This briefing summarises the key findings from the second national (England) study ‘Analysis of Safeguarding Adult Reviews April 2019 – March 2023’. It aims to support elected members in meeting their safeguarding responsibilities by ensuring there is correct oversight of Safeguarding Adult Reviews (SARs) carried out by Safeguarding Adults Boards (SABs), that learning from SARs is cascaded, that practice is improved, and that change is achieved. The analysis builds on the first national analysis of SARs (2020), which covered a two-year period. In this second analysis, all 136 SABs in England provided details of SARs completed in the four-year period, enabling 652 reviews to be included. Some SARs feature more than one individual; in total the circumstances of 861 people were considered.


Purpose

The analysis was commissioned by the Local Government Association (LGA) and the Association of Directors of Adult Social Services (ADASS) as Partners in Care and Health (PCH), supporting councils to improve the way they deliver adult social care and public health service.

As a lead member or in a scrutiny role, it is good practice to seek assurance from partners that they are meeting their statutory responsibilities in adult safeguarding.
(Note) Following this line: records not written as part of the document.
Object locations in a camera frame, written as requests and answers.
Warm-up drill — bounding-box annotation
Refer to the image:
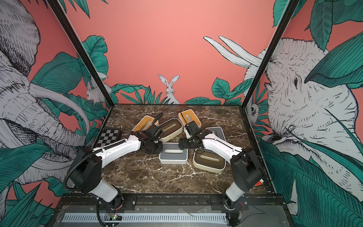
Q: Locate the black left frame post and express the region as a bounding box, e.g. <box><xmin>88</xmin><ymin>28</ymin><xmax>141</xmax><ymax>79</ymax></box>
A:
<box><xmin>47</xmin><ymin>0</ymin><xmax>114</xmax><ymax>108</ymax></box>

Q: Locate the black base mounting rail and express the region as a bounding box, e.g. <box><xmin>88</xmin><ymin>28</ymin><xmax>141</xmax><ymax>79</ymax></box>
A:
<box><xmin>56</xmin><ymin>193</ymin><xmax>288</xmax><ymax>212</ymax></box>

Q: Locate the small circuit board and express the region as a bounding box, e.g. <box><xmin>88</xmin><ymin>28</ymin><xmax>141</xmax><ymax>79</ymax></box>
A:
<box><xmin>105</xmin><ymin>214</ymin><xmax>123</xmax><ymax>222</ymax></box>

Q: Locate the wood lid white tissue box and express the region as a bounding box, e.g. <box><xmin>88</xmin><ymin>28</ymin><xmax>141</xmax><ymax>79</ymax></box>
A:
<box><xmin>178</xmin><ymin>109</ymin><xmax>202</xmax><ymax>137</ymax></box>

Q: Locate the dark brown lid tissue box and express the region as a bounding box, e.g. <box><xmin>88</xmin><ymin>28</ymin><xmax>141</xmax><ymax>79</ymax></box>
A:
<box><xmin>193</xmin><ymin>148</ymin><xmax>226</xmax><ymax>174</ymax></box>
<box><xmin>158</xmin><ymin>118</ymin><xmax>183</xmax><ymax>142</ymax></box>

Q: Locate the white slotted cable duct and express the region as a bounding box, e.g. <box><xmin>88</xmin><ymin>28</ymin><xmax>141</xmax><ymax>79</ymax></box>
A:
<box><xmin>61</xmin><ymin>213</ymin><xmax>227</xmax><ymax>224</ymax></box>

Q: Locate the black frame post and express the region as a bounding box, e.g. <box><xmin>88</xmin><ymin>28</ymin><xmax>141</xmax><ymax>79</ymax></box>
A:
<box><xmin>47</xmin><ymin>0</ymin><xmax>114</xmax><ymax>108</ymax></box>
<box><xmin>240</xmin><ymin>0</ymin><xmax>301</xmax><ymax>108</ymax></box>

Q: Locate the grey lid white tissue box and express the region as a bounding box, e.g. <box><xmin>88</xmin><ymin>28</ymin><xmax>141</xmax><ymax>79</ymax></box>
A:
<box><xmin>159</xmin><ymin>142</ymin><xmax>189</xmax><ymax>165</ymax></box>

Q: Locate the checkerboard calibration plate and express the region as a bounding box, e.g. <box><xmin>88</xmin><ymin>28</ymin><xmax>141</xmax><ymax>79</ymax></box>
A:
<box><xmin>94</xmin><ymin>127</ymin><xmax>122</xmax><ymax>148</ymax></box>

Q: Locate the black right frame post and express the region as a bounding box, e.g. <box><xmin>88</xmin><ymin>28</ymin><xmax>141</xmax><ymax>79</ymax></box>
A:
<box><xmin>240</xmin><ymin>0</ymin><xmax>301</xmax><ymax>108</ymax></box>

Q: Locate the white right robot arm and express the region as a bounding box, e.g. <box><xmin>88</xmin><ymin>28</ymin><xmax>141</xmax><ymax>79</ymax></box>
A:
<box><xmin>178</xmin><ymin>131</ymin><xmax>264</xmax><ymax>202</ymax></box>

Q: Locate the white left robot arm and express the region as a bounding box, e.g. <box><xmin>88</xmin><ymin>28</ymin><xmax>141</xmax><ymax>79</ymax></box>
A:
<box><xmin>63</xmin><ymin>124</ymin><xmax>164</xmax><ymax>207</ymax></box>

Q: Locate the colourful puzzle cube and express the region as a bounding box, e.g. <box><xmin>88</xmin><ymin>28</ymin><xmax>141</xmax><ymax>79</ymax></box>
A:
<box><xmin>254</xmin><ymin>179</ymin><xmax>264</xmax><ymax>187</ymax></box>

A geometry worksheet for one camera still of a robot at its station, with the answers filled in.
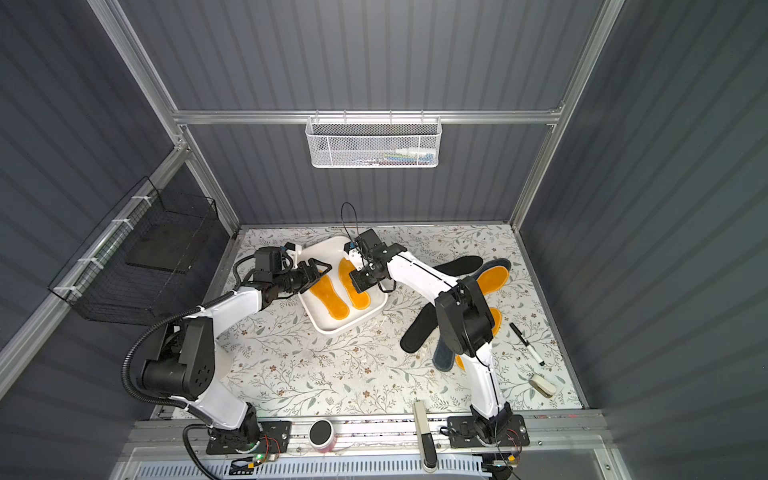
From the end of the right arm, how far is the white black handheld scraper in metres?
0.35

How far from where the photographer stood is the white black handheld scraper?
68 centimetres

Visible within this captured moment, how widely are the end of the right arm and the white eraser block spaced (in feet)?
1.72

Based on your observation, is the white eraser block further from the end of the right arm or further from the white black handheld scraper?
the end of the right arm

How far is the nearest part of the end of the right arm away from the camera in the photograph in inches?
27.4

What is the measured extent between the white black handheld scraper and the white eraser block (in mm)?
306

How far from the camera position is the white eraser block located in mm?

It is important to check that the Safeguarding Adults Board is seeking assurance on safeguarding practice and on the robustness of services, and that partnership working is improving as a result of learning from Safeguarding Adults Reviews.

Background 

Under the Care Act 2014, sections 44 (1-3), SABs must carry out a SAR when an adult with care and support needs has died or suffered serious harm, and it is suspected or known that the cause was neglect or abuse (including self-neglect), and there is concern about how agencies worked together to protect the adult from harm. The purpose is to identify learning that can drive change to prevent harm occurring in future similar circumstances. The SAB may also (section 44(4)) undertake a discretionary SAR in any other case concerning an adult with care and support needs. Thus all reviews, whether mandatory or discretionary, are statutory.

This second national analysis found that self-neglect was the type of abuse most commonly reviewed, featuring in 60 per cent of reviews (an increase from 45 per cent in the first national analysis). It was followed by neglect/omission (46 per cent), domestic abuse (16 per cent), physical abuse (14 per cent) and financial abuse (13 per cent). This differs from the pattern of safeguarding enquiry activity under section 42 of the Care Act 2014, in which neglect/omission usually features most frequently, followed by physical abuse, financial/material abuse and psychological abuse.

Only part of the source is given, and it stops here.